Friday, August 12, 2011

I Snore. I Don't Kill Kittens

The problem with snoring is the amount of hate in your loving wife's eyes as she pushes you awake with the fury or a Kraken. (Or a thousand Krakens if you want to sound like a blind witch)



I'm not doing anything wrong. I'm just sleeping.




This woman, whose voice could normally calm an attack dog, viciously wakes me out of a sound sleep by elbowing me in the small of the back and yelling, "Greg! Roll over!"



Now, it's up to you, the reader, to make that quote sound like Bobby Knight yelling at an official.



She's really mad at me and I've done nothing wrong.




I understand why she's mad, I guess. She's just trying to fall asleep and there's a guy next to her making a noise that, I can only imagine, sounds like a running chainsaw being scraped across a chain-link fence.





What I don't understand is how she never gets used to this sound.
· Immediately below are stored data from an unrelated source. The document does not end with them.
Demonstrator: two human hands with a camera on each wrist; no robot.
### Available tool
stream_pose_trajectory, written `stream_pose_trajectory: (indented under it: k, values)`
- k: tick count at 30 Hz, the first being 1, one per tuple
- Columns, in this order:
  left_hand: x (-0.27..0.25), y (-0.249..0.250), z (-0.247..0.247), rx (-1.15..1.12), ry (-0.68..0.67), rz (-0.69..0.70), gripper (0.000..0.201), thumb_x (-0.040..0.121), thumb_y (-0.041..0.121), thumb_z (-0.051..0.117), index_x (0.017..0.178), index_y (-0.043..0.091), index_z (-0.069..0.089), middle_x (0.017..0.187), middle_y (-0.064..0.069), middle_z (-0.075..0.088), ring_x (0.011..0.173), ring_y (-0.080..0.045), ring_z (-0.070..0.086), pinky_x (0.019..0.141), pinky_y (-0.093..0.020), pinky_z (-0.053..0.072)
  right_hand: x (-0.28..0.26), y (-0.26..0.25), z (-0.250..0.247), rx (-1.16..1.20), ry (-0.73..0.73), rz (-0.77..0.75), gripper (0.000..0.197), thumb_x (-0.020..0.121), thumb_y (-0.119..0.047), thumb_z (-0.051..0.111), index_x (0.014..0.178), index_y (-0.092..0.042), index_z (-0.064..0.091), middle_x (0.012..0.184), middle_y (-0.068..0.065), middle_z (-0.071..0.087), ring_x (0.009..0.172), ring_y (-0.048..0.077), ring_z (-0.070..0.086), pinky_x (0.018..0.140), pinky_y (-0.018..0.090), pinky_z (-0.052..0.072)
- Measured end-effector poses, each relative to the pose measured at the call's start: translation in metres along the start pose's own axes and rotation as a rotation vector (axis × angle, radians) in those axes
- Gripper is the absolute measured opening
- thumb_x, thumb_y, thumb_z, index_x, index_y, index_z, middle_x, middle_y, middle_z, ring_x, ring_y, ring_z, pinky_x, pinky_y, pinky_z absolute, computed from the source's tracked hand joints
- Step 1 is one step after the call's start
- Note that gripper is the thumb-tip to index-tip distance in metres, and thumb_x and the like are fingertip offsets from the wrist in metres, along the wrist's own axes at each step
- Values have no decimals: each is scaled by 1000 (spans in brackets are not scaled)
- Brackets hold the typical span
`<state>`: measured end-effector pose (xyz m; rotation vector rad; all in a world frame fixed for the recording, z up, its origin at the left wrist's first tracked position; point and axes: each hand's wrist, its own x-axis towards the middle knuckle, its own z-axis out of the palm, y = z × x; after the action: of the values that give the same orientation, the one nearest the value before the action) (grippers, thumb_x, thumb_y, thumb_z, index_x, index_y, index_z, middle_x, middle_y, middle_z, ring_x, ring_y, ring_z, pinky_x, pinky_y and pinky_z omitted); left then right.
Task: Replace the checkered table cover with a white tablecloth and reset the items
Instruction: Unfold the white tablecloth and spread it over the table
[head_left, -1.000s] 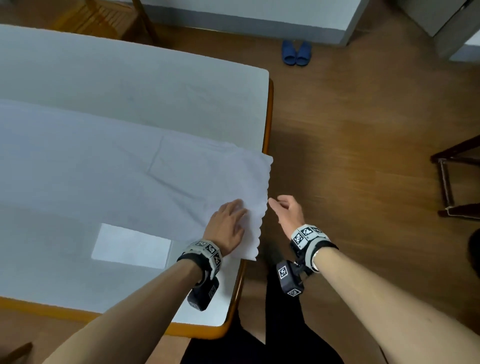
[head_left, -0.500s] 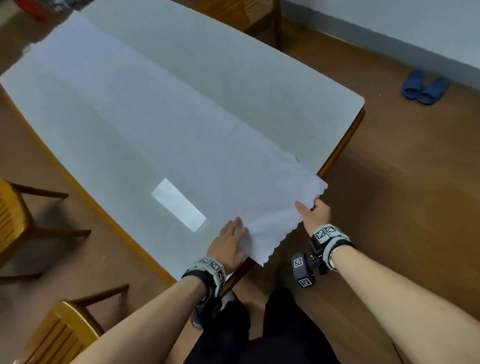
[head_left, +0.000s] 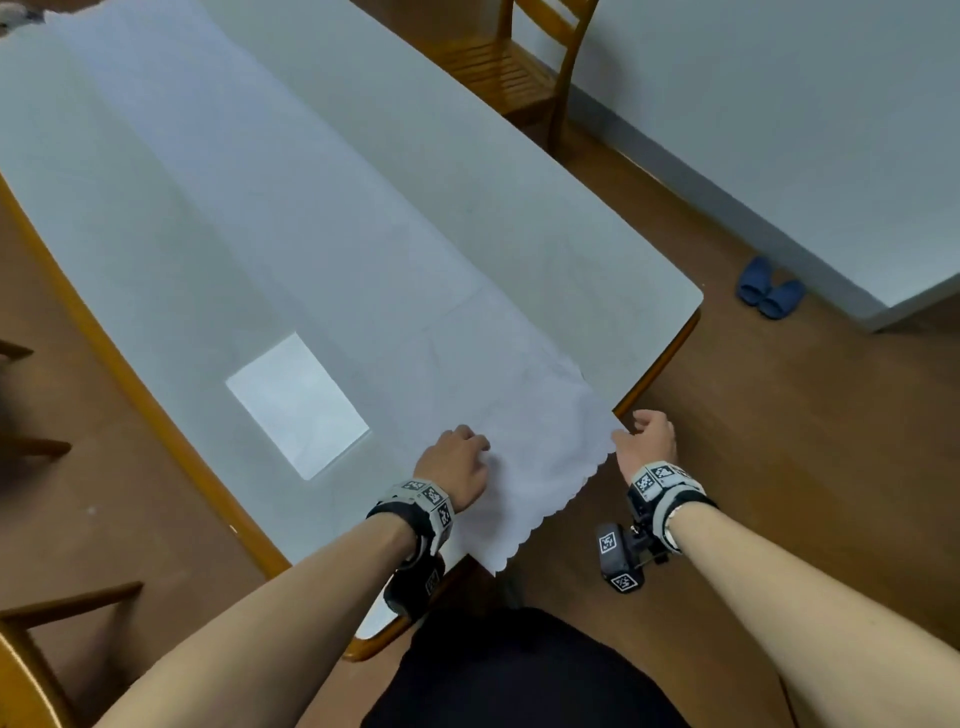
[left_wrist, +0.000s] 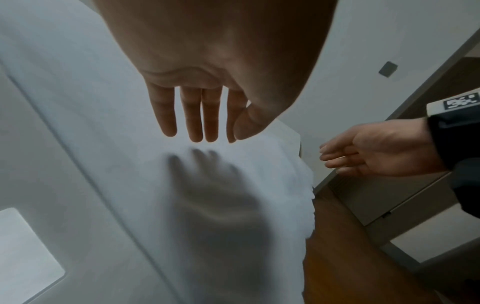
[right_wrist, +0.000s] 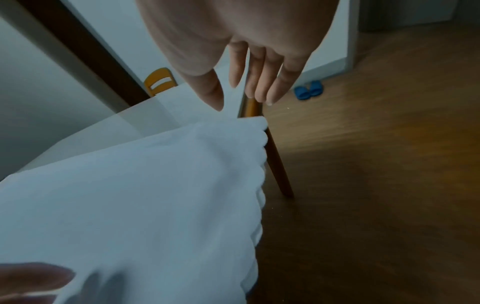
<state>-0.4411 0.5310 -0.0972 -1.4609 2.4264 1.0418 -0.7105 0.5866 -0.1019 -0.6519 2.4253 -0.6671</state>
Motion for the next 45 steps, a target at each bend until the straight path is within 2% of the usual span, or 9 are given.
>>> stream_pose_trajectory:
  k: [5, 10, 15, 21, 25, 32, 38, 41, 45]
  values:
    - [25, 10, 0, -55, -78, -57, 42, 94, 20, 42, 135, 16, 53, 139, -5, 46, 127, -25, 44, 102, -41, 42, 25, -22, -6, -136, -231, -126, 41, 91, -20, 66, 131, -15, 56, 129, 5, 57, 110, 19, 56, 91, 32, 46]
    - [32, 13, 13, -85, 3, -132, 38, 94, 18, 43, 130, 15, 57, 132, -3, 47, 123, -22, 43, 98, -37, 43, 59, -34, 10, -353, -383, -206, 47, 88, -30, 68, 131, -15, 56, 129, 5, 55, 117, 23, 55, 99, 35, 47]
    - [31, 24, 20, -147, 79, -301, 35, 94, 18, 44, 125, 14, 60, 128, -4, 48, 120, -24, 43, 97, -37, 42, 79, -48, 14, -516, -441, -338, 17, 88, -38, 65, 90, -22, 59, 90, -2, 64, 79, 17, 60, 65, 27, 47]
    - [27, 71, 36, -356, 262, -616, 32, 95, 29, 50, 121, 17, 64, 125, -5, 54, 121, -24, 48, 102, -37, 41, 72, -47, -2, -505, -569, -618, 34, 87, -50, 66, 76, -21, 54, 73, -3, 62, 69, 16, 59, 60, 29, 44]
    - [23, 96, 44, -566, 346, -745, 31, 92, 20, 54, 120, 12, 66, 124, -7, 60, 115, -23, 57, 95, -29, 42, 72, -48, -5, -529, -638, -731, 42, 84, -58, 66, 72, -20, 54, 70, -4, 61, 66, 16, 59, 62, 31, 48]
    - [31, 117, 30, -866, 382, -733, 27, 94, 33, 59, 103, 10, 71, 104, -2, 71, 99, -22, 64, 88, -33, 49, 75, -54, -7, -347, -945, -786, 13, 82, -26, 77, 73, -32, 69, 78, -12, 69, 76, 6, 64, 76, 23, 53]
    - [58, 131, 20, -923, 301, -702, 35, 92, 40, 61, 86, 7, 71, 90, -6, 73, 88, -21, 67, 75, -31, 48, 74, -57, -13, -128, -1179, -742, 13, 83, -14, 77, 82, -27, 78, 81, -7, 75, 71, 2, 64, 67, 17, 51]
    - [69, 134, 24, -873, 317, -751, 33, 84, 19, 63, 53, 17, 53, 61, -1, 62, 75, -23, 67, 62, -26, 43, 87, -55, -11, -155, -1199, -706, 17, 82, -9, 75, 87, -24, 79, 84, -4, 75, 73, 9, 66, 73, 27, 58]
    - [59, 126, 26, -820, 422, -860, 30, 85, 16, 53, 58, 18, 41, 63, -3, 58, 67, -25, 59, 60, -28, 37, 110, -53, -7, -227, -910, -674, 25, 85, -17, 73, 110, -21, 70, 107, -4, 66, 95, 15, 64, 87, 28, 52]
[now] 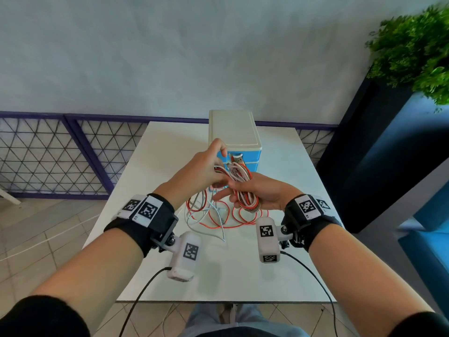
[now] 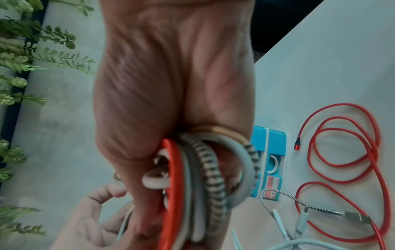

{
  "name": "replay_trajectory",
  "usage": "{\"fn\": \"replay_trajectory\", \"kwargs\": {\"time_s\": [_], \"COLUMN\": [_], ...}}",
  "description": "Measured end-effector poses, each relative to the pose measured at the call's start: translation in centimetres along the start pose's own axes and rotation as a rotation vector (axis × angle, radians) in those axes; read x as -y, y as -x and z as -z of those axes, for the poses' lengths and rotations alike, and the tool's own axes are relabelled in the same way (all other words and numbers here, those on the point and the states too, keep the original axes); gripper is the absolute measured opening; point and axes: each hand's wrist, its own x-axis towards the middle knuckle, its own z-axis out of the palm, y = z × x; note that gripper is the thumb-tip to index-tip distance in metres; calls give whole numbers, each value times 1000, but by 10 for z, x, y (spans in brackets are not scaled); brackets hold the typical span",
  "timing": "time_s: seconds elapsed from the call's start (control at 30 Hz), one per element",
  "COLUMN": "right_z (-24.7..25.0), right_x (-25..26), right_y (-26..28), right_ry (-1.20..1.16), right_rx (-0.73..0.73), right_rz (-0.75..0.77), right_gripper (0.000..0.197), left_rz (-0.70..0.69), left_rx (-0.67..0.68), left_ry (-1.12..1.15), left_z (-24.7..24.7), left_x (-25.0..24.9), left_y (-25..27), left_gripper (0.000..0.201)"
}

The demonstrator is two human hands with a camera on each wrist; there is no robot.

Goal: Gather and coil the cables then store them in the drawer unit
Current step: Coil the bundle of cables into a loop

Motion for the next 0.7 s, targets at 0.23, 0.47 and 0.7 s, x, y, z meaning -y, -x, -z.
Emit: {"fn": "replay_trajectory", "kwargs": {"time_s": [0.23,0.47,0.7], "right_z": [2,-5,-8], "right_x": [1,0,-1], "right_y": [5,-3,-7], "right_ry": [3,23,84], "right_rx": [-8,-159,-205], "right_rz": [13,5,22], "right_gripper": [11,17,15], "left_rz": [169,445,387], "left_rx": [90,419,388], "left_ry": [273,769,792], "left_z": [0,4,2], "left_x": [19,27,37], "left_y": [-4,5,7], "left_gripper": [31,65,28]}}
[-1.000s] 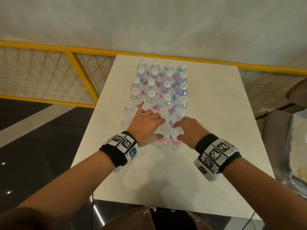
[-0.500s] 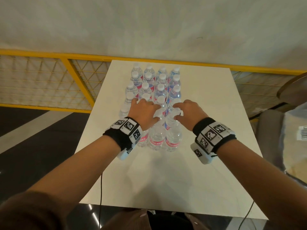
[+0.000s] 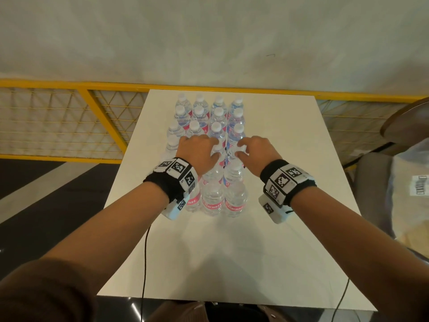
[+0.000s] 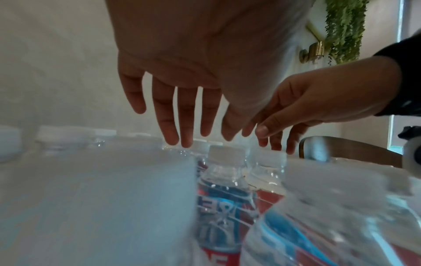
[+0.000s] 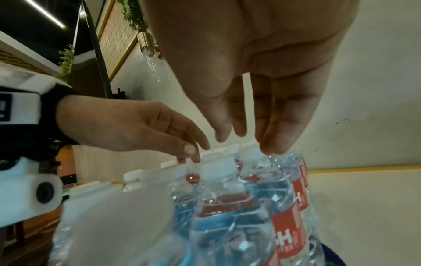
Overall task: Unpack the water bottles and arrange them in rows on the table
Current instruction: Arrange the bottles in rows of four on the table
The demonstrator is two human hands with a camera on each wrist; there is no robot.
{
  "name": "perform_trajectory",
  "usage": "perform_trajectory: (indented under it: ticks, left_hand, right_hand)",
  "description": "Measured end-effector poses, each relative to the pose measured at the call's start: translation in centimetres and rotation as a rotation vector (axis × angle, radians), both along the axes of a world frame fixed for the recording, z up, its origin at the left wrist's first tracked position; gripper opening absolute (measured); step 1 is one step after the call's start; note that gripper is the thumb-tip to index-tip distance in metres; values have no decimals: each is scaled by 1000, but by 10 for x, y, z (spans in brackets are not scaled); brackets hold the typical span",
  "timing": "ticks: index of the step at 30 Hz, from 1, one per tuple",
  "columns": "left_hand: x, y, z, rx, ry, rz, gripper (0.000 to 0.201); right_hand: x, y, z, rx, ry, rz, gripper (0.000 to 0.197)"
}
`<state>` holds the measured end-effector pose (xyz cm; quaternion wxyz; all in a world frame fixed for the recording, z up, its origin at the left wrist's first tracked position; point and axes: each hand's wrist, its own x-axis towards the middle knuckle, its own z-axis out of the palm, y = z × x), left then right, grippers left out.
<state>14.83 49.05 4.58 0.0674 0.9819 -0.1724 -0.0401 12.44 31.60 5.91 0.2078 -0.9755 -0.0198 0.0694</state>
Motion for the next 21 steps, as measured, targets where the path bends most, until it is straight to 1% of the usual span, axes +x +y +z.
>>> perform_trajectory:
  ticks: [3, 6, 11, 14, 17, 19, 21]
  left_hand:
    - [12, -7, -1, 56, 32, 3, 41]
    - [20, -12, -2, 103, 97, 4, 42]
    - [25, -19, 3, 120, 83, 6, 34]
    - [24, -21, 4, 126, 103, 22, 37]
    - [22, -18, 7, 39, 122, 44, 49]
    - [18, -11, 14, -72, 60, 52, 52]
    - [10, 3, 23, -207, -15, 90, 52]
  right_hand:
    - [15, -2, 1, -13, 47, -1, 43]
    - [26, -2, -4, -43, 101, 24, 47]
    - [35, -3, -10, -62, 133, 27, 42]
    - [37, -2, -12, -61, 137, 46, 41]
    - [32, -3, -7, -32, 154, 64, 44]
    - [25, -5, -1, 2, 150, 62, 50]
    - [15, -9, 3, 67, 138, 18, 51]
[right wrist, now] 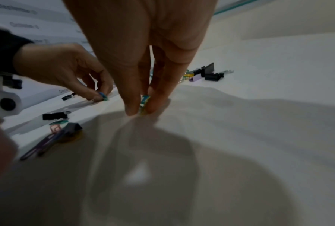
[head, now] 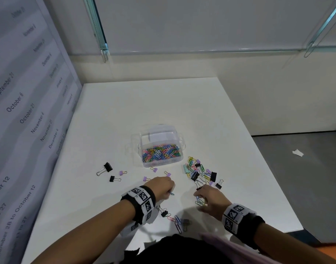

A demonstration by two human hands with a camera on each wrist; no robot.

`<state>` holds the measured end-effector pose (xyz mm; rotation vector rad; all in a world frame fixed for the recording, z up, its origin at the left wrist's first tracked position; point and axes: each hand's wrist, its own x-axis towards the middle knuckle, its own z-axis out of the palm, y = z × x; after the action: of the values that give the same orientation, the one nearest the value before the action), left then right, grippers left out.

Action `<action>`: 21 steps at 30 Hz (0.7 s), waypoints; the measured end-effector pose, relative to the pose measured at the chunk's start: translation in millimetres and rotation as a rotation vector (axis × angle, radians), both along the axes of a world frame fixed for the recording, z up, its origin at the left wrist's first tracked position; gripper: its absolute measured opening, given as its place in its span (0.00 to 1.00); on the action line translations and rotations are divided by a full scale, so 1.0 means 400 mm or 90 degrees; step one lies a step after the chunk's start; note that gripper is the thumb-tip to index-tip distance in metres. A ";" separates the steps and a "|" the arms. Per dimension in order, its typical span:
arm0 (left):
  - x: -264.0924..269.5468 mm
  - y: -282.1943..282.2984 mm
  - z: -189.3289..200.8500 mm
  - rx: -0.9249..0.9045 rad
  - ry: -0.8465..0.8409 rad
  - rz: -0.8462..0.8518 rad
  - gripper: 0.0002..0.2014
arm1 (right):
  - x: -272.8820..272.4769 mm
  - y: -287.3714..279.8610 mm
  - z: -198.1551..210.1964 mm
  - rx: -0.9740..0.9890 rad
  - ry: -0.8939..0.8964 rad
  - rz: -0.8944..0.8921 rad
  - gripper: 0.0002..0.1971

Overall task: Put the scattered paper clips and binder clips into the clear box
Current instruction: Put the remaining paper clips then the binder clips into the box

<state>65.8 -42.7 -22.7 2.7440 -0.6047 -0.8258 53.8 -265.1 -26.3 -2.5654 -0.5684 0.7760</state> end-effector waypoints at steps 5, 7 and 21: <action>-0.006 0.005 -0.007 -0.023 0.001 0.038 0.09 | 0.007 0.013 0.000 0.010 0.011 -0.025 0.10; -0.003 0.005 -0.006 -0.032 0.010 0.056 0.10 | 0.014 0.018 0.005 -0.013 0.028 -0.013 0.05; 0.164 0.116 0.101 -0.149 -0.196 0.338 0.09 | 0.066 0.057 0.027 -0.047 0.046 0.081 0.17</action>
<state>131.4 3.6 17.6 2.6301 0.0004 -0.1992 80.2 -242.3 -15.5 -2.5759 -0.6977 0.9449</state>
I could eventually learn to sleep on an aircraft carrier tarmac if I had to. It would probably take me a week. She's had 12 years. My L-4 disc is permanently dislodged from the 'People's Elbow' applied nightly.





I think I now know what it must be like to be a spider. You're just minding your own business, being a spider, when my wife walks into the room and screams and then sends me in to kill you with toilet paper.



It's a hard life for me and spiders. We're just being us.





Maybe next time I'm sent to kill a spider, I'll just palm it and throw it into her gaping mouth as she sleeps. Then, when she wakes up screaming, I'll elbow her in the back.





I should be a marriage counselor.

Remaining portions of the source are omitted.